**ASSIGNMENT:** Write each of the records out again exactly.

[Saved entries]
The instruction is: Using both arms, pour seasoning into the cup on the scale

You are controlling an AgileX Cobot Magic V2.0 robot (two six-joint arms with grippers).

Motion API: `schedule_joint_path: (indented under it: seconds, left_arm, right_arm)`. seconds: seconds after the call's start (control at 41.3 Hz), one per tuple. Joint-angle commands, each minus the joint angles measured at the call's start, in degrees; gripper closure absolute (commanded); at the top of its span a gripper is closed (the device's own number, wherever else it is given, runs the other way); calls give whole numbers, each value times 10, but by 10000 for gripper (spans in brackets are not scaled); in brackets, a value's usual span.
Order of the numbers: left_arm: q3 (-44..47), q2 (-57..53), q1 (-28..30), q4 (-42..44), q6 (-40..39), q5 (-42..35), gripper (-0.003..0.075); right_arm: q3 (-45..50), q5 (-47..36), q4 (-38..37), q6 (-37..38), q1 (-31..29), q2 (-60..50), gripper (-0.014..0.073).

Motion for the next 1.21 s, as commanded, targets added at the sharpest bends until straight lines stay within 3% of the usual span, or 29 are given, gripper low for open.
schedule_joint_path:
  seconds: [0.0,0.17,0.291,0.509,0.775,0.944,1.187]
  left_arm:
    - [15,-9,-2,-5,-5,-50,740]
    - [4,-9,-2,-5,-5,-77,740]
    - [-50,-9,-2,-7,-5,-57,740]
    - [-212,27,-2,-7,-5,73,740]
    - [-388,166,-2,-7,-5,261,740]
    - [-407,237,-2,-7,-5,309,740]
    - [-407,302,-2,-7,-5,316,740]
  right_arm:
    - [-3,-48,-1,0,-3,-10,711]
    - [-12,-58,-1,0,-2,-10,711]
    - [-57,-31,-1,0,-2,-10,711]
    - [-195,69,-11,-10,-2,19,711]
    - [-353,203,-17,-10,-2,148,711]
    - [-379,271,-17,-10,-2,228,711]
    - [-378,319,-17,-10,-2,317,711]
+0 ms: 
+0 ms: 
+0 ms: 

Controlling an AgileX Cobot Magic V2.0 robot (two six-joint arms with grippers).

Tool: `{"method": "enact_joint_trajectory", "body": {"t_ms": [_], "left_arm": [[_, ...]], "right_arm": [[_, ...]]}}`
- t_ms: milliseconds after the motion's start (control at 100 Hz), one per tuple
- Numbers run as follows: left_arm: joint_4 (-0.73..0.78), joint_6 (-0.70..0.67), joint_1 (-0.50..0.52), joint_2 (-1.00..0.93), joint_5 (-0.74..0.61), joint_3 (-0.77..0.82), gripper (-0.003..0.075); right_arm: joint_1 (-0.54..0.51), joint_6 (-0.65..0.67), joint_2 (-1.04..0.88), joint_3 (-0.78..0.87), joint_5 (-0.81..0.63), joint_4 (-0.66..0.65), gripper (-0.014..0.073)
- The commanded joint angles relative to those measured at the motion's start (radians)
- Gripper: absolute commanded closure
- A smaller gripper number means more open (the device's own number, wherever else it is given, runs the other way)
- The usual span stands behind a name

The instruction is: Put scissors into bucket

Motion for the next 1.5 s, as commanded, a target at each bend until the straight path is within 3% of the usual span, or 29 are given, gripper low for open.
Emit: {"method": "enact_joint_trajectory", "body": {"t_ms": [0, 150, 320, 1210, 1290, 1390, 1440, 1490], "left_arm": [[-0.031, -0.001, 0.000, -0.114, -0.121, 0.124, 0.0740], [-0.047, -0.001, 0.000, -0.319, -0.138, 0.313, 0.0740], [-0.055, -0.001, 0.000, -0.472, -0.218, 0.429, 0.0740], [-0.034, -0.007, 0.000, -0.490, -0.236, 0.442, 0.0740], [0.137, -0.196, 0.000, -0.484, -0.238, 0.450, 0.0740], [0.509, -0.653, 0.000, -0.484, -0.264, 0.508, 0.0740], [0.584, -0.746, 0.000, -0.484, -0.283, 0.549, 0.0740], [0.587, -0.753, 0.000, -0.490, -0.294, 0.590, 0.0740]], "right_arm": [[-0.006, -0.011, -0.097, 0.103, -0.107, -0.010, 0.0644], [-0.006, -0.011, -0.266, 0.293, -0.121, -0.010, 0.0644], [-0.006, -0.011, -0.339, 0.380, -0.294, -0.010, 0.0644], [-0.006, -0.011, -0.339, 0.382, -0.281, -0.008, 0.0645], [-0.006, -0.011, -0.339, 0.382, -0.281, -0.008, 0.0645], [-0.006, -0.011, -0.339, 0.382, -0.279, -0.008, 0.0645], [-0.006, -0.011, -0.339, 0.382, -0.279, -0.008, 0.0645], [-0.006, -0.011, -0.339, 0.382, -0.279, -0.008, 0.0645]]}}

**SOLUTION BELOW:**
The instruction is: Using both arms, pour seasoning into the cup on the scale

You are controlling an AgileX Cobot Magic V2.0 robot (two six-joint arms with grippers).

Motion API: `schedule_joint_path: (indented under it: seconds, left_arm, right_arm)`. seconds: seconds after the call's start (control at 41.3 Hz), one per tuple. Joint-angle commands, each minus the joint angles measured at the call's start, in degrees; gripper closure absolute (commanded); at the top of its span a gripper is closed (the device's own number, wherever else it is given, runs the other way); calls give whole numbers, each value times 10, but by 10000 for gripper (spans in brackets are not scaled); in brackets, a value's usual span.
Order of the numbers: left_arm: q3 (-44..47), q2 (-57..53), q1 (-28..30), q4 (-42..44), q6 (-40..39), q5 (-42..35), gripper (-0.003..0.075); right_arm: q3 (-45..50), q5 (-47..36), q4 (-38..37), q6 (-37..38), q1 (-31..29), q2 (-60..50), gripper (-0.014..0.073).

Motion for the next 1.21 s, as commanded, targets added at the sharpest bends until straight lines stay within 3% of the usual span, or 29 are given, gripper low for open.
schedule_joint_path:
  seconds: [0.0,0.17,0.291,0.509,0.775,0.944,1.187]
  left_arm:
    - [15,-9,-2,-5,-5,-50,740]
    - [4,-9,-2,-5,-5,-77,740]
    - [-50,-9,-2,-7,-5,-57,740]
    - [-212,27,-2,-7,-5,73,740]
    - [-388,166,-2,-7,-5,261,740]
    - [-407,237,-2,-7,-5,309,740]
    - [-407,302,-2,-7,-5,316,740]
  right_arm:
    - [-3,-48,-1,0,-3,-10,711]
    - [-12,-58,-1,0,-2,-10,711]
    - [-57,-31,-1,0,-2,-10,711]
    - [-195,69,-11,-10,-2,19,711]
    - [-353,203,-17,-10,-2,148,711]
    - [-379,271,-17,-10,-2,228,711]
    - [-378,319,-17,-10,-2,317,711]
+0 ms: 
+0 ms: 
+0 ms: 

Controlling an AgileX Cobot Magic V2.0 robot (two six-joint arms with grippers).

Tool: `{"method": "enact_joint_trajectory", "body": {"t_ms": [_], "left_arm": [[_, ...]], "right_arm": [[_, ...]]}}`
- t_ms: milliseconds after the motion's start (control at 100 Hz), one per tuple
- Numbers run as follows: left_arm: joint_4 (-0.73..0.78), joint_6 (-0.70..0.67), joint_1 (-0.50..0.52), joint_2 (-1.00..0.93), joint_5 (-0.74..0.61), joint_3 (-0.77..0.82), gripper (-0.003..0.075); right_arm: joint_1 (-0.54..0.51), joint_6 (-0.65..0.67), joint_2 (-1.04..0.88), joint_3 (-0.78..0.87), joint_5 (-0.81..0.63), joint_4 (-0.66..0.65), gripper (-0.014..0.073)
- The commanded joint angles relative to those measured at the motion's start (radians)
- Gripper: absolute commanded closure
- A smaller gripper number means more open (the device's own number, wherever else it is given, runs the other way)
- The usual span stands behind a name

The instruction is: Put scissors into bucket

Motion for the next 1.5 s, as commanded, a target at each bend until the straight path is within 3% of the usual span, or 29 are given, gripper low for open.
Emit: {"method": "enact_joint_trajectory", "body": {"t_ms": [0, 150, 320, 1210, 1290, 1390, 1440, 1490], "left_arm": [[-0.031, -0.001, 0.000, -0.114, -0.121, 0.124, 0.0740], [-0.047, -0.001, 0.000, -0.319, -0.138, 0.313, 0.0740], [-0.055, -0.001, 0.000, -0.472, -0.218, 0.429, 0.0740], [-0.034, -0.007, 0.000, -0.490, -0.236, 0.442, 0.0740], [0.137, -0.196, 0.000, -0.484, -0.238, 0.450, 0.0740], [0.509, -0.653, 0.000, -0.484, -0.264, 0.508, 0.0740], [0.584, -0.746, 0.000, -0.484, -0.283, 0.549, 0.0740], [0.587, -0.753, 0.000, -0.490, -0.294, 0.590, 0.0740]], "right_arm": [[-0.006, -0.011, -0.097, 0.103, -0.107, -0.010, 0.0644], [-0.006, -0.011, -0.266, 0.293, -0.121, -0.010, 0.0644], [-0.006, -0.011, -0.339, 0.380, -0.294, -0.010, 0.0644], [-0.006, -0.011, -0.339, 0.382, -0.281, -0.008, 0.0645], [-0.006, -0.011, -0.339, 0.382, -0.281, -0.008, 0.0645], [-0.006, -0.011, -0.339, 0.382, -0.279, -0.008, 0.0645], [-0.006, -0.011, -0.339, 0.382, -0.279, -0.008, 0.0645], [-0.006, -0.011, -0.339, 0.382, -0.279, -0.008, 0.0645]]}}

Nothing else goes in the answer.